[Start of Attachment]

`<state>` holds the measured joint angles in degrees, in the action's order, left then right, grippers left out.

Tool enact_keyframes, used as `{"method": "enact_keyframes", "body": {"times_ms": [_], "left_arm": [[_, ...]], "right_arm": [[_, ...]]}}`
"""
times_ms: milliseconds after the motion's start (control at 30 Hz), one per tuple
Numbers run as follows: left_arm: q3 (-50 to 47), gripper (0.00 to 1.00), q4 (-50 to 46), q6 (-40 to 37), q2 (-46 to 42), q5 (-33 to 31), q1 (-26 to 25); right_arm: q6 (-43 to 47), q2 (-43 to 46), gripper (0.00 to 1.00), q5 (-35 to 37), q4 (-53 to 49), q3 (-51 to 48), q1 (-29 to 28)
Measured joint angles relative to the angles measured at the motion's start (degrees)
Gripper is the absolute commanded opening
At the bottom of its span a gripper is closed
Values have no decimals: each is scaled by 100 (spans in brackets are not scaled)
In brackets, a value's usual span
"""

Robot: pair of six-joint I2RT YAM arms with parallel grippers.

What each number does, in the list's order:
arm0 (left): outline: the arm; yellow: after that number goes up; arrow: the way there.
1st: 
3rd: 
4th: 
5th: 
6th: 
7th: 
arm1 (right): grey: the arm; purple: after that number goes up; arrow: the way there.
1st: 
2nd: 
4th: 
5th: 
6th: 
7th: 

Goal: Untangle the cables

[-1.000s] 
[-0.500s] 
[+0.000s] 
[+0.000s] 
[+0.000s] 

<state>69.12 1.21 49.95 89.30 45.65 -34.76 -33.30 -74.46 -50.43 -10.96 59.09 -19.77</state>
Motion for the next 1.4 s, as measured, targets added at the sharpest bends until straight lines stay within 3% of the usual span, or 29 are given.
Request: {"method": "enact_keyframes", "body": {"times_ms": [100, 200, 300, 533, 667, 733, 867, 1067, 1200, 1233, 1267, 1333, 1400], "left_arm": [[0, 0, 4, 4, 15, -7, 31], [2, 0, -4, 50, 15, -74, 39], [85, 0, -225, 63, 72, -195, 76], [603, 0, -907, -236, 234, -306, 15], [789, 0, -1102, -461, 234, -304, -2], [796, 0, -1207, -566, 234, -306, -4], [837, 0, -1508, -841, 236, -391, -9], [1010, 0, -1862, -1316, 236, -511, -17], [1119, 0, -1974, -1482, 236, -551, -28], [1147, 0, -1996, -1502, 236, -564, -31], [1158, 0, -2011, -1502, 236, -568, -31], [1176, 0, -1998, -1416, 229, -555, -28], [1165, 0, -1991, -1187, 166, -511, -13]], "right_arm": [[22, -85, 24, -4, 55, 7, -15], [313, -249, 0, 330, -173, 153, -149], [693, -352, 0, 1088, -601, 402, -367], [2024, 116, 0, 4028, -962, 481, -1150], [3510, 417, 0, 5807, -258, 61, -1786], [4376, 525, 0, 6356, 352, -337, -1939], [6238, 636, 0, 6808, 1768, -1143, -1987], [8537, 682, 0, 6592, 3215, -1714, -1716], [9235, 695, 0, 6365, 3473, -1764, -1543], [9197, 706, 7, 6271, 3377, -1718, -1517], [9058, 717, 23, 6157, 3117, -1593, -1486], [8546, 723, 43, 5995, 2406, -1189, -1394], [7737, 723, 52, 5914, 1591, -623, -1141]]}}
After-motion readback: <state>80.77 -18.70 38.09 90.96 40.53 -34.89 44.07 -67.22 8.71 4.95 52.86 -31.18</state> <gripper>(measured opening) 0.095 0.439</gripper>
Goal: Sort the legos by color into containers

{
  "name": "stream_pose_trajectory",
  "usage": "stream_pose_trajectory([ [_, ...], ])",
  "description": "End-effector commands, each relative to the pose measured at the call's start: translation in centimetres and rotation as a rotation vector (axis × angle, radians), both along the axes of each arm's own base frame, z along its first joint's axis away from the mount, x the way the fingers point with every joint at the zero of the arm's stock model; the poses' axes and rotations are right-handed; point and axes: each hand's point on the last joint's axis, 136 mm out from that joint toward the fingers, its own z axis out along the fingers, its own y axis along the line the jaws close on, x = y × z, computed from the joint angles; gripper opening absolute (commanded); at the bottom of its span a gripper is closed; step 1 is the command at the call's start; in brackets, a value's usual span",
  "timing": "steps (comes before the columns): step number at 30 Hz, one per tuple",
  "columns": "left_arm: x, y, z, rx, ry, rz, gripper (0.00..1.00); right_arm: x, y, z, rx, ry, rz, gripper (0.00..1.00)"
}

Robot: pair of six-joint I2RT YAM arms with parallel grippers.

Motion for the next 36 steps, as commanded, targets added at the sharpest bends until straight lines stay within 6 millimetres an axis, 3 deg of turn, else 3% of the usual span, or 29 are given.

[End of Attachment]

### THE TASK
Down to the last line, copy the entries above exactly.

### OUTPUT FOR THIS EXERCISE
`<state>` holds the measured joint angles in degrees, in the action's order, left then right, grippers left out.

Tool enact_keyframes, used as `{"method": "enact_keyframes", "body": {"times_ms": [_], "left_arm": [[_, ...]], "right_arm": [[_, ...]]}}`
"""
times_ms: milliseconds after the motion's start (control at 30 Hz), one per tuple
Numbers run as follows: left_arm: q3 (-50 to 47), gripper (0.00 to 1.00), q4 (-50 to 46), q6 (-40 to 37), q2 (-46 to 42), q5 (-33 to 31), q1 (-26 to 25); right_arm: q6 (-43 to 47), q2 (-43 to 46), gripper (0.00 to 1.00), q5 (-35 to 37), q4 (-53 to 49), q3 (-51 to 48), q1 (-29 to 28)
Measured joint angles relative to the angles measured at the motion's start (degrees)
Gripper is the absolute commanded opening
At the bottom of its span a gripper is closed
Values have no decimals: each is scaled by 100 (spans in brackets are not scaled)
In brackets, a value's usual span
"""

Robot: pair of six-joint I2RT YAM arms with parallel grippers.

What each number does, in the list's order:
arm0 (left): outline: the arm; yellow: after that number goes up; arrow: the way there.
1st: 
3rd: 
4th: 
5th: 
6th: 
7th: 
arm1 (right): grey: the arm; purple: after that number goes up; arrow: the way there.
1st: 
2nd: 
4th: 
5th: 
6th: 
7th: 

Goal: Untangle the cables

[-1.000s] 
[-0.500s] 
[+0.000s] 
[+0.000s] 
[+0.000s] 

<state>69.12 1.21 49.95 89.30 45.65 -34.76 -33.30 -74.46 -50.43 -10.96 59.09 -19.77</state>
Motion for the next 1.4 s, as measured, targets added at the sharpest bends until straight lines stay within 3% of the usual span, or 29 are given.
Request: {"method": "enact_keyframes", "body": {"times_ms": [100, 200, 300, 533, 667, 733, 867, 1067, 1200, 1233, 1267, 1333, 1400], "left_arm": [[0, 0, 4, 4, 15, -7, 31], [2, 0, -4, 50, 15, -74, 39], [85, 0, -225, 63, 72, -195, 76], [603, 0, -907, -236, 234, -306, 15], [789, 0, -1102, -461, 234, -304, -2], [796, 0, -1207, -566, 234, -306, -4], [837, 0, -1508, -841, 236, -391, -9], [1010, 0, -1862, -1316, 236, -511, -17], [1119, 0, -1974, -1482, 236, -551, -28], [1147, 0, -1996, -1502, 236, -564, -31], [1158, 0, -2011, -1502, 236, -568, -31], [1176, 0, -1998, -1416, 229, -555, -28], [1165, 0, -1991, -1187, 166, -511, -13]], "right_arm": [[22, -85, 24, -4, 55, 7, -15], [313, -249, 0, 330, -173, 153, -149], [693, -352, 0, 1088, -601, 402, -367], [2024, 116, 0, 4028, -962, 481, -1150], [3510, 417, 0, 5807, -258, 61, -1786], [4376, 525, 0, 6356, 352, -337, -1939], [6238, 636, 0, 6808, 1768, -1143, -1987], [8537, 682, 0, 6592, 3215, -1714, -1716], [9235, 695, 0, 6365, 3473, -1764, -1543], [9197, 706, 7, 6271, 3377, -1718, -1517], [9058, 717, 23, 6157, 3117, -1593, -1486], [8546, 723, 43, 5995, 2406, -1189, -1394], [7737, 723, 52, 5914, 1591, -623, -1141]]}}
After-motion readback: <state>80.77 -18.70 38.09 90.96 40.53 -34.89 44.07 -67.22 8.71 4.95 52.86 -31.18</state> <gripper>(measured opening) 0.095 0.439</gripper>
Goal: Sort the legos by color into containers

{
  "name": "stream_pose_trajectory",
  "usage": "stream_pose_trajectory([ [_, ...], ])",
  "description": "End-effector commands, each relative to the pose measured at the call's start: translation in centimetres and rotation as a rotation vector (axis × angle, radians), both along the axes of each arm's own base frame, z along its first joint's axis away from the mount, x the way the fingers point with every joint at the zero of the arm's stock model; the poses' axes and rotations are right-handed; point and axes: each hand's point on the last joint's axis, 136 mm out from that joint toward the fingers, its own z axis out along the fingers, its own y axis along the line the jaws close on, x = y × z, computed from the joint angles; gripper opening absolute (commanded); at the bottom of its span a gripper is closed; step 1 is the command at the call's start; in brackets, a value's usual span",
  "timing": "steps (comes before the columns): step number at 30 Hz, one per tuple",
  "columns": "left_arm: x, y, z, rx, ry, rz, gripper (0.00..1.00); right_arm: x, y, z, rx, ry, rz, gripper (0.00..1.00)"
}

Robot: pair of six-joint I2RT YAM arms with parallel grippers.

Motion for the next 36 steps, as commanded, targets added at the sharpest bends until straight lines stay within 6 millimetres an axis, 3 deg of turn, else 3% of the usual span, or 29 are given.

Nothing further is needed to complete the exercise.